■ **Work to complete**:
Which of the lines in the records below hold the string "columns"? Copy every one of them.

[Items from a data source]
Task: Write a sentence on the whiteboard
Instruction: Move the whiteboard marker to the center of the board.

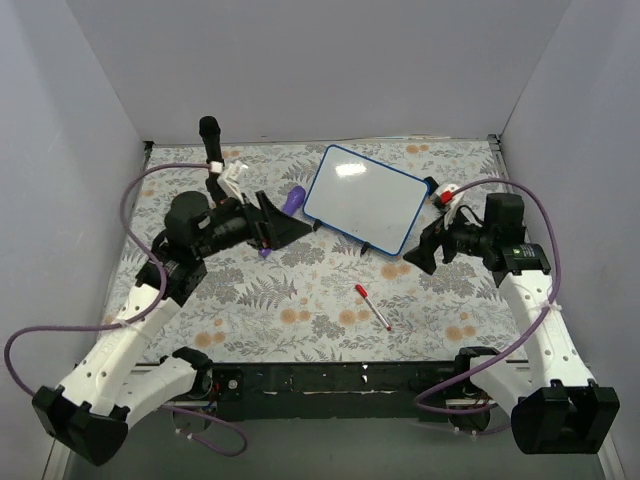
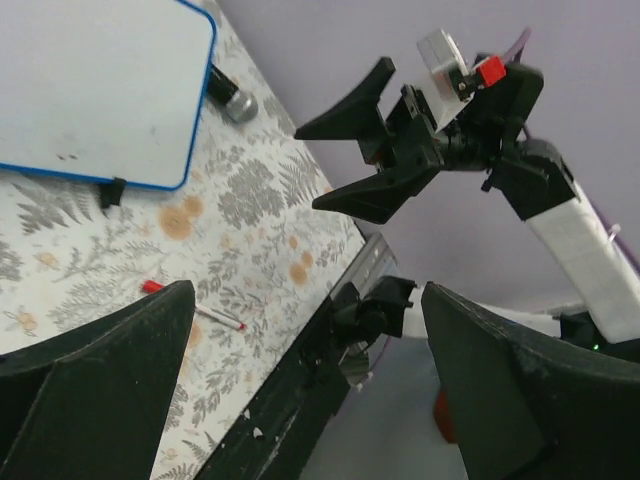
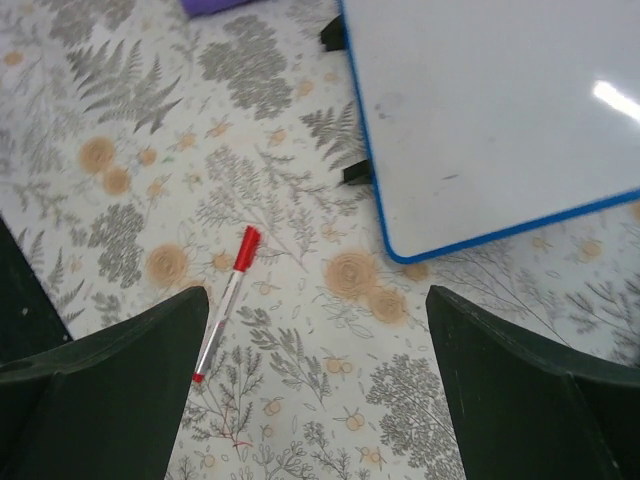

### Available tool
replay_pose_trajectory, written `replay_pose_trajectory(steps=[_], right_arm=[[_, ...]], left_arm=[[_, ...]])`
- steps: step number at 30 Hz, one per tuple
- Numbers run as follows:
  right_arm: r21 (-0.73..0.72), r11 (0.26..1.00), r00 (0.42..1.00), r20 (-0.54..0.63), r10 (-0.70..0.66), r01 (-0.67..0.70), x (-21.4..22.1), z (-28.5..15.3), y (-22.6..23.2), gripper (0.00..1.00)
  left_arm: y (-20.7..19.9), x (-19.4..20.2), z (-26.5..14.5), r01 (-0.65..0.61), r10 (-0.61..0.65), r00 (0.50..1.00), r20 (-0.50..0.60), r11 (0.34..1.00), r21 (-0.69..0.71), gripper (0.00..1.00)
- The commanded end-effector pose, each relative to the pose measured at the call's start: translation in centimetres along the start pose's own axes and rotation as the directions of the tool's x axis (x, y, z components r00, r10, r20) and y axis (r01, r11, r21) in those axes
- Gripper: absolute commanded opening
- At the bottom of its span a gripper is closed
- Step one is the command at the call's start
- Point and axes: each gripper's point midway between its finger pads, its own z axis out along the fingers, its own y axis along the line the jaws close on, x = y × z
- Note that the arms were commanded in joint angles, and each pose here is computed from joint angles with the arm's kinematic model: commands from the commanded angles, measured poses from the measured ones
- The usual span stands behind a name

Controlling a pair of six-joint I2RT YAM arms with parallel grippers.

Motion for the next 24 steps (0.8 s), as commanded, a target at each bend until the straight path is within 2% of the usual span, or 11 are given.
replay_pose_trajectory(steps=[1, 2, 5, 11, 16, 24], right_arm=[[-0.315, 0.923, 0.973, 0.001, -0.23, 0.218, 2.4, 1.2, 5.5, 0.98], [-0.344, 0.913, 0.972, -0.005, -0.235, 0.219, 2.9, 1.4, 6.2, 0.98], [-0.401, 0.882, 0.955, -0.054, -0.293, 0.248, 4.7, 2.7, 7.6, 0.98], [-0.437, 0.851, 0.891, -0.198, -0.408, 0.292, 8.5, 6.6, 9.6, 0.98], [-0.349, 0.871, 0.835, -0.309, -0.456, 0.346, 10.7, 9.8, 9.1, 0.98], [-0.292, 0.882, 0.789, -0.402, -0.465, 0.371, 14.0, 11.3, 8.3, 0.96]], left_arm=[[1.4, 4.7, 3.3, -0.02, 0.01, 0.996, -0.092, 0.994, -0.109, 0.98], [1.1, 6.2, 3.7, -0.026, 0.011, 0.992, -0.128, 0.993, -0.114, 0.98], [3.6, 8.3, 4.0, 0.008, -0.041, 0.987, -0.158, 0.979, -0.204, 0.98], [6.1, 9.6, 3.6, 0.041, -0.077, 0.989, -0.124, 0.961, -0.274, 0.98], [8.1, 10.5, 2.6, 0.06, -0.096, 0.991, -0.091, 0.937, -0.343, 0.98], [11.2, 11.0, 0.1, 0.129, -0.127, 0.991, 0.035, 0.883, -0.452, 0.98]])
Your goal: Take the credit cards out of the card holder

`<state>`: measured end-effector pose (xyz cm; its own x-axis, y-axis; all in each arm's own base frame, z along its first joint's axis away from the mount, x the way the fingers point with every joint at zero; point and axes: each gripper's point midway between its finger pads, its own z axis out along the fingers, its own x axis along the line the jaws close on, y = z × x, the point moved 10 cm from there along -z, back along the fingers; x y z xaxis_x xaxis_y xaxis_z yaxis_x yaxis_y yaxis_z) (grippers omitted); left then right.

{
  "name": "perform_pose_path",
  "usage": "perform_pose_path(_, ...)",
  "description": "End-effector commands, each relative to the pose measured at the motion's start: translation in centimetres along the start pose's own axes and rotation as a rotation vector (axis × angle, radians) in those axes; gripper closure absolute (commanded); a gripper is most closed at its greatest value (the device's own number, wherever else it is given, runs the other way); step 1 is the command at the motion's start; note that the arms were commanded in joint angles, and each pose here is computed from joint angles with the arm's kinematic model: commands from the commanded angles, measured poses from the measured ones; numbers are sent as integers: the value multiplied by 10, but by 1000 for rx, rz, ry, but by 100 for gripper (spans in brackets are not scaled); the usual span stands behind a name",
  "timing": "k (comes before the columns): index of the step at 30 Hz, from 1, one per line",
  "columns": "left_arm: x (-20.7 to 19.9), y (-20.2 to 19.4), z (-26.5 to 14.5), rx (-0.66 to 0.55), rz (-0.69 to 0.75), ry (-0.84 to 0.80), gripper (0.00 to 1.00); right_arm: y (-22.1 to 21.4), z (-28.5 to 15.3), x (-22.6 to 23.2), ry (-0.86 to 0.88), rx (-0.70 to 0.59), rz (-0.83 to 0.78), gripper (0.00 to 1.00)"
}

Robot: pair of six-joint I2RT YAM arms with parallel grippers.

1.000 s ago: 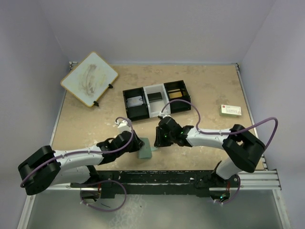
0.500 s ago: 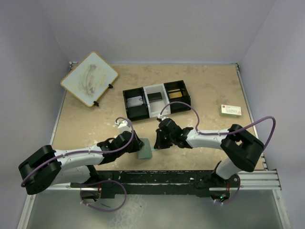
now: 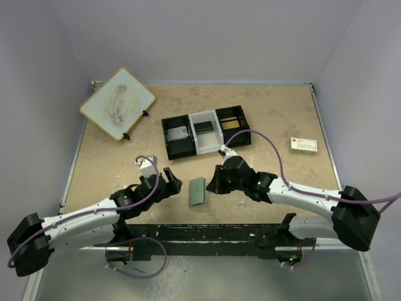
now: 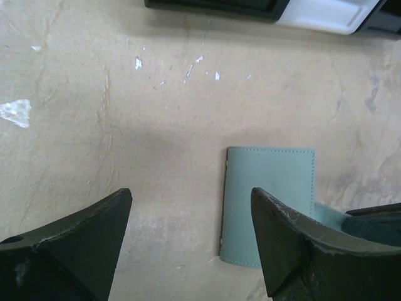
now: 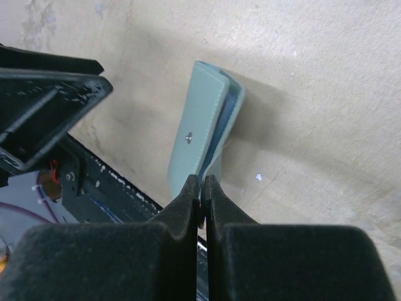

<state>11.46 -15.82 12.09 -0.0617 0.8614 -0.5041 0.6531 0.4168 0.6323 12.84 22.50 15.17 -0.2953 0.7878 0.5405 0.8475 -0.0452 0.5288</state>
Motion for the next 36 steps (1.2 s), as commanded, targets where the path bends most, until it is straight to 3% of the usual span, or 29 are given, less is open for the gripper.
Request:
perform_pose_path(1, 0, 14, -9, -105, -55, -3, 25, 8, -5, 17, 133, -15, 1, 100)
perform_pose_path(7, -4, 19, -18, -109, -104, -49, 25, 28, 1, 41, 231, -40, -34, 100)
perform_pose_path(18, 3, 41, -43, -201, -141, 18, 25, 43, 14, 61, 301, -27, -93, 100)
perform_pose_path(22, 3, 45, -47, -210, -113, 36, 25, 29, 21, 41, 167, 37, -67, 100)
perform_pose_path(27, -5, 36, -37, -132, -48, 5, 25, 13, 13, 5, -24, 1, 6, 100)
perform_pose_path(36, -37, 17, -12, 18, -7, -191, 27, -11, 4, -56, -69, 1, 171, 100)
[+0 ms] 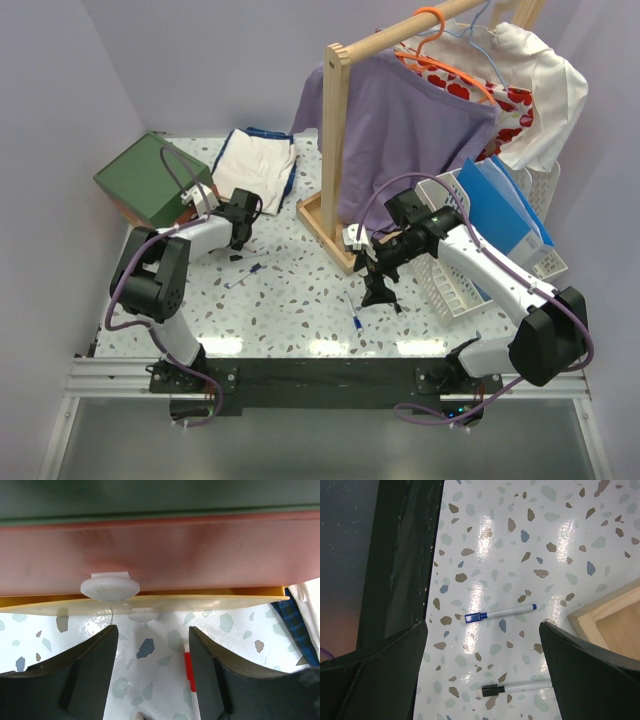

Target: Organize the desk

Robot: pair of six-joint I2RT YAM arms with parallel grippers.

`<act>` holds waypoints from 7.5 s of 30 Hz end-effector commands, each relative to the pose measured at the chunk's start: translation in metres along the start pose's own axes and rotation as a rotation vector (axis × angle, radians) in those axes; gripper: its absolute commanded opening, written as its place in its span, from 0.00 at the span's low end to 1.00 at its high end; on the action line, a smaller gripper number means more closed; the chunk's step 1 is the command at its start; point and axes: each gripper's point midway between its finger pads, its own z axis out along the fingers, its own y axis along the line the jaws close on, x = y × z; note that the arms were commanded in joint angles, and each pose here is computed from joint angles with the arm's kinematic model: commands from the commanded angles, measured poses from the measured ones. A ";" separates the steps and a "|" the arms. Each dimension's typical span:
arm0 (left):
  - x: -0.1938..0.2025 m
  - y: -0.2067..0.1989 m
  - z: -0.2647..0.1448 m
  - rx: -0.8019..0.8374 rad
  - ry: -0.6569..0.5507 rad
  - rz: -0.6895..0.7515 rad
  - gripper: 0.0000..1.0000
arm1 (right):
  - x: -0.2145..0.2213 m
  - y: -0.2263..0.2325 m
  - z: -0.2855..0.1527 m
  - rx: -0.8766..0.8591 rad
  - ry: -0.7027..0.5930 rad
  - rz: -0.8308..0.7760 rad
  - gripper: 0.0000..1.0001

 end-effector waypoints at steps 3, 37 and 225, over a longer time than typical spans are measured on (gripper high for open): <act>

■ **Exercise result**:
  "timing": "k (comes before the columns): index of the step at 30 Hz, from 1, one per line",
  "columns": "left_arm: x (-20.7 to 19.9), y (-20.2 to 19.4), z (-26.5 to 14.5), rx (-0.66 to 0.55), rz (-0.69 to 0.75), ry (-0.84 to 0.80), gripper (0.00 to 1.00); right_arm: y (-22.1 to 21.4), z (-28.5 to 15.3), x (-22.6 to 23.2), ry (-0.86 to 0.88), rx (-0.70 to 0.59), rz (-0.83 to 0.78), gripper (0.00 to 1.00)"

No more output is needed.